Difficult to reproduce problems while running tests

Aww, you got me an intractable problem to solve! But my birthday isn’t until the end of the month!

Reproduces for me too, running Arch under Docker under WSL2 on Windows 11. (@swi, thank you SO MUCH for the detailed repro! You may want to add diffutils to your package list, though, to avoid the not-found error from mkversion.sh - important, because the not-found causes unnecessary and distracting recompiles.)

Additionally,

touch PGO-data/pgo-run.stamp && ninja core

continues to reproduce the bug, but the following clears it:

rm -rf PGO-data && ninja core

meaning that the only difference between a working build and a buggy one (for me, at least) is the PGO profile data. In fact, I’ve got a PGO-data.buggy and PGO-data.working in this directory, and swapping between which one I’m using for the final compile does exactly what you’d expect. Continuing to dig, but here’s a question for you, @jan - what do you think might be different about the first time a PGO benchmark is run in a given directory that wouldn’t apply to any subsequent runs? Does swipl do any first-time optimizations the first time it runs that it would cache for subsequent runs?

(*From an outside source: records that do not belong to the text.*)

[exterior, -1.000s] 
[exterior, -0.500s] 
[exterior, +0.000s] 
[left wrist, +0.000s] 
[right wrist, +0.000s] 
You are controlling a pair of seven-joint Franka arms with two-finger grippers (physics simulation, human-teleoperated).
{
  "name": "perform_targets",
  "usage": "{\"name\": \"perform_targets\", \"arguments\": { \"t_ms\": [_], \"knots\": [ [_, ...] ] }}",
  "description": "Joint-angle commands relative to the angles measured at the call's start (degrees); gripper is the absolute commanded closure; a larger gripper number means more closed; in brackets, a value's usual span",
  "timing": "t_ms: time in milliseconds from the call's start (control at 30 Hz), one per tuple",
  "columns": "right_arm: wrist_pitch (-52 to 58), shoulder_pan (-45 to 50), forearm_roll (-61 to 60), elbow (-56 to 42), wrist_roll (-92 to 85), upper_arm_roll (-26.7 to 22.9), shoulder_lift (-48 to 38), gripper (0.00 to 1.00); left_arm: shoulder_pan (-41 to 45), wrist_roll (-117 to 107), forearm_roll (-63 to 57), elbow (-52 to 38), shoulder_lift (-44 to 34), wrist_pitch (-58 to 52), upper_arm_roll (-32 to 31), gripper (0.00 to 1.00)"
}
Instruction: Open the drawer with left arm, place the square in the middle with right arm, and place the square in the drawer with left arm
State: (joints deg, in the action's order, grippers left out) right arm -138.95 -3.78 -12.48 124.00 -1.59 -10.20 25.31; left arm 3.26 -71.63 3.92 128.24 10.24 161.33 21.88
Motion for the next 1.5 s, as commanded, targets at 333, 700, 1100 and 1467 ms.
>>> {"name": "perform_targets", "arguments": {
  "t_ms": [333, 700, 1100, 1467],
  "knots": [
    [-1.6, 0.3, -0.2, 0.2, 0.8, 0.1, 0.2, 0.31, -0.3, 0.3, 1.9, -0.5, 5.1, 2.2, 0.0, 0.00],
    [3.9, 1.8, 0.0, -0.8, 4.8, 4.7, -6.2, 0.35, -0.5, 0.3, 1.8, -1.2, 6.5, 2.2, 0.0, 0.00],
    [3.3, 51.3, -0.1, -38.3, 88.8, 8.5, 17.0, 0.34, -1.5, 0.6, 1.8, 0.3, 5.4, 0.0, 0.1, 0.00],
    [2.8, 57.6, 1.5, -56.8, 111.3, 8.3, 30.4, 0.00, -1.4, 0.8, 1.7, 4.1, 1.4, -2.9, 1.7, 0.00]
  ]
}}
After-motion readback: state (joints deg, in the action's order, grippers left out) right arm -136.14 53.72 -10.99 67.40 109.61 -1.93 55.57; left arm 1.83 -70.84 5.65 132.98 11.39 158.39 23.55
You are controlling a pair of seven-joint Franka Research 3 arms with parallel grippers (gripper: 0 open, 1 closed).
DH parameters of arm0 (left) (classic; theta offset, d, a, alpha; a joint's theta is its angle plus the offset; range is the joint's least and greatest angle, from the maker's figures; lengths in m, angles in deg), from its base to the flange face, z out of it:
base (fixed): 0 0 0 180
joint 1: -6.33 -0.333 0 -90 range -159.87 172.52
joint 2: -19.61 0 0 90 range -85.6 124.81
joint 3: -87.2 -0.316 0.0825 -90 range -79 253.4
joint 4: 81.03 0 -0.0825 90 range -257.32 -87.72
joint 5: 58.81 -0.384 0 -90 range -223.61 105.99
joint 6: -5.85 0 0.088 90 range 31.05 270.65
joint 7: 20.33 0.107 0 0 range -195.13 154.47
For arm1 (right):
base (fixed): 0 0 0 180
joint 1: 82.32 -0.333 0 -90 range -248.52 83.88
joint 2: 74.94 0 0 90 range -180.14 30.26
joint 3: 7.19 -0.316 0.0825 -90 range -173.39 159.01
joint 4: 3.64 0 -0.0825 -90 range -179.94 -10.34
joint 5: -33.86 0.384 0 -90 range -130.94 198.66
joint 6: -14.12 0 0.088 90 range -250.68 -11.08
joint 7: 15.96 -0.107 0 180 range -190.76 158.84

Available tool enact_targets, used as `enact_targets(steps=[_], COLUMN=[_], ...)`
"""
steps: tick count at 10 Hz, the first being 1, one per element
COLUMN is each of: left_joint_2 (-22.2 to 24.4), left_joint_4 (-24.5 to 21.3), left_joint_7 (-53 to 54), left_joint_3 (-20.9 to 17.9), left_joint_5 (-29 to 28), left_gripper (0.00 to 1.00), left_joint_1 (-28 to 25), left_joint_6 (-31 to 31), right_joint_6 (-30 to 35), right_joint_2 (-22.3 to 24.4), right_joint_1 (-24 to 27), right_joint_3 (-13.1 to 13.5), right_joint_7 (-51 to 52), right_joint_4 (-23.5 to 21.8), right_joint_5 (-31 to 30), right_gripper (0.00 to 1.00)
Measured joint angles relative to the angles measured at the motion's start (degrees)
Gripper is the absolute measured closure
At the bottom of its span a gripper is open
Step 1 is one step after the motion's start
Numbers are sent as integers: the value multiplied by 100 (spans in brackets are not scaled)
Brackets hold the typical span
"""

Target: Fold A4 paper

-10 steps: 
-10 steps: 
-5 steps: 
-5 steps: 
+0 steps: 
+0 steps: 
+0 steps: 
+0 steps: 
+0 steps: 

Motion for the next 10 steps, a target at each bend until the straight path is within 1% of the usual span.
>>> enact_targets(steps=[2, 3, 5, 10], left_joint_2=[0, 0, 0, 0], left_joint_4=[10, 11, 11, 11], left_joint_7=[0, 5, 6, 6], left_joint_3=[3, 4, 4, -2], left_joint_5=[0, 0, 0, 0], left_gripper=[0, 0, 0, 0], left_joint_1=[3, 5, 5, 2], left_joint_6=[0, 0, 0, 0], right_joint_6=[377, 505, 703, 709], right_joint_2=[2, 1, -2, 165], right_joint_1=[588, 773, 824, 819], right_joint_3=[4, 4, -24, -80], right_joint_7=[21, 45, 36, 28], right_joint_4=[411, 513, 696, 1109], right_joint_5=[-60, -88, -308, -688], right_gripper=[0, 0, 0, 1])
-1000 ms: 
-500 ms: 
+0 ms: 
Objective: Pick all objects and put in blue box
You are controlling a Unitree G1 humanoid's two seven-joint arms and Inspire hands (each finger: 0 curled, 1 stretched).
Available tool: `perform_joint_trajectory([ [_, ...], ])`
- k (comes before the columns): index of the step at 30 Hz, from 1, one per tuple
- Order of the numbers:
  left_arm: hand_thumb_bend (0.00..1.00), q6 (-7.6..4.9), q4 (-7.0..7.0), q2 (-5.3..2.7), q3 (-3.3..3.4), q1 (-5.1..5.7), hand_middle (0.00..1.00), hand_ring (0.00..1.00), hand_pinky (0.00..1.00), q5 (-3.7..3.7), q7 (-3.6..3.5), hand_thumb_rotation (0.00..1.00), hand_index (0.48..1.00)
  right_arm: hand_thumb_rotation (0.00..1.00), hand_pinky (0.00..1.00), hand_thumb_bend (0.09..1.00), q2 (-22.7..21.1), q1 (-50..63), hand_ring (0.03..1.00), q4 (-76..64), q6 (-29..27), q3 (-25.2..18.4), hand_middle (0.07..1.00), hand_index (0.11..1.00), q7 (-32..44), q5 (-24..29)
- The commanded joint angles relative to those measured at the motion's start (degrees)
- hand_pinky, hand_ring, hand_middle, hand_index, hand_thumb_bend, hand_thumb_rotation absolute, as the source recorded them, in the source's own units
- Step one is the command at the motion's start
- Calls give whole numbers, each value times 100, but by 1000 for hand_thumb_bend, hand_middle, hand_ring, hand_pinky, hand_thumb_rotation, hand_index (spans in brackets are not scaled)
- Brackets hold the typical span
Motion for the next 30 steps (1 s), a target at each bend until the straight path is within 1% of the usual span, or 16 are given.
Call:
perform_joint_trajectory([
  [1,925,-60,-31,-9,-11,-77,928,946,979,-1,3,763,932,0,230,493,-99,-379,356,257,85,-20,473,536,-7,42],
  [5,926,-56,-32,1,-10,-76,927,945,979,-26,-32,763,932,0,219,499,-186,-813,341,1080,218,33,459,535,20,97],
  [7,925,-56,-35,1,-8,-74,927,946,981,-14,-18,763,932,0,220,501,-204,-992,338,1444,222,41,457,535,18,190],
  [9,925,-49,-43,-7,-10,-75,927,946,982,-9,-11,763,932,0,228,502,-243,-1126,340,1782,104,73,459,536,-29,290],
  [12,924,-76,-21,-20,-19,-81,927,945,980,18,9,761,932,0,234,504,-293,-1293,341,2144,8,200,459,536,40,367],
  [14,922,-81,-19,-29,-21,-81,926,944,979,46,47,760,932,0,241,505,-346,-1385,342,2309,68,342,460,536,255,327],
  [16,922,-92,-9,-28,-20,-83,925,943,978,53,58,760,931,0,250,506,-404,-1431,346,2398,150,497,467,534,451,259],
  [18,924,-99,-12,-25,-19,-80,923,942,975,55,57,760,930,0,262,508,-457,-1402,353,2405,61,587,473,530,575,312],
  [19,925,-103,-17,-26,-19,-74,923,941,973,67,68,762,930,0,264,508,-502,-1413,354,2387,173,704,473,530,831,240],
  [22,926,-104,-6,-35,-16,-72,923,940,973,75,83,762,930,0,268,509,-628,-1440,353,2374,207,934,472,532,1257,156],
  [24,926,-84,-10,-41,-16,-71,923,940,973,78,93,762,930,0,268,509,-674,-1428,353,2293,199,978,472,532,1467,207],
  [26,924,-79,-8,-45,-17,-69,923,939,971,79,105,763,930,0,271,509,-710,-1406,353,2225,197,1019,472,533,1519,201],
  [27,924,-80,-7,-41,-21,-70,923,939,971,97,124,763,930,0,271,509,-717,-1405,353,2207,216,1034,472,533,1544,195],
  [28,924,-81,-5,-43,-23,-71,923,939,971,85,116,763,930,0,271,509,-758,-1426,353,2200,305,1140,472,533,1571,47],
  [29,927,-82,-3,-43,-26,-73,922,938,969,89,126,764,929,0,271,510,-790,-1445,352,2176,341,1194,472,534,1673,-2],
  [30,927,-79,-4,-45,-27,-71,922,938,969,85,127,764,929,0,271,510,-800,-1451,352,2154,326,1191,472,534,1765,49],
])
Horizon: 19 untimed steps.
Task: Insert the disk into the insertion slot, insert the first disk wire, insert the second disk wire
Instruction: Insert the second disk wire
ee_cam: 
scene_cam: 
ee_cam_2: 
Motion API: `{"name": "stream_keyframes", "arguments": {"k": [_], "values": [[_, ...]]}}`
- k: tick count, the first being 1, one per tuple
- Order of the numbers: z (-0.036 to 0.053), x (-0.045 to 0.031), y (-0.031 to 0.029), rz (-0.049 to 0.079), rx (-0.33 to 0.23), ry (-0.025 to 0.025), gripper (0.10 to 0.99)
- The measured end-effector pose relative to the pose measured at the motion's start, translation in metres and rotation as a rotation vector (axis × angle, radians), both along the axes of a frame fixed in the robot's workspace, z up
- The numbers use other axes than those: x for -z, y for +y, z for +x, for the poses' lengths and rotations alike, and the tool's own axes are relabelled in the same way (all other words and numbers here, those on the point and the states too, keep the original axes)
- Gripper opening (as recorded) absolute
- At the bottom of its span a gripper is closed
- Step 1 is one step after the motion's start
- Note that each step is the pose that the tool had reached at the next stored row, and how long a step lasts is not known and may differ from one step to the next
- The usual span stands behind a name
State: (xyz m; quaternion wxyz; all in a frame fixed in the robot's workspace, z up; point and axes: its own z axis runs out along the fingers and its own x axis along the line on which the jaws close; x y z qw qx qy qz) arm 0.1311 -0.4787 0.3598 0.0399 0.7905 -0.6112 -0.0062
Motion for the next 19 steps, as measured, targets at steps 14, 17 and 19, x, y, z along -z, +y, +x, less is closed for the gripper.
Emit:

Seems you’ve made more progress than I did :slight_smile:

Not that I’m aware of. There may be autoloading, but that should also happen on subsequent runs. make/0 isn’t used, so library indexes are not updated. Running a program can update outdated .qlf files. These simple benchmarks do not use any of these though and .qlf files should not be outdated.

Could it be that the presence of the old PGO data changes things?

Seems unlikely, since I removed the PGO-data directory before running the working build? That said, there are still artifacts from the previous build lying about that could alter things.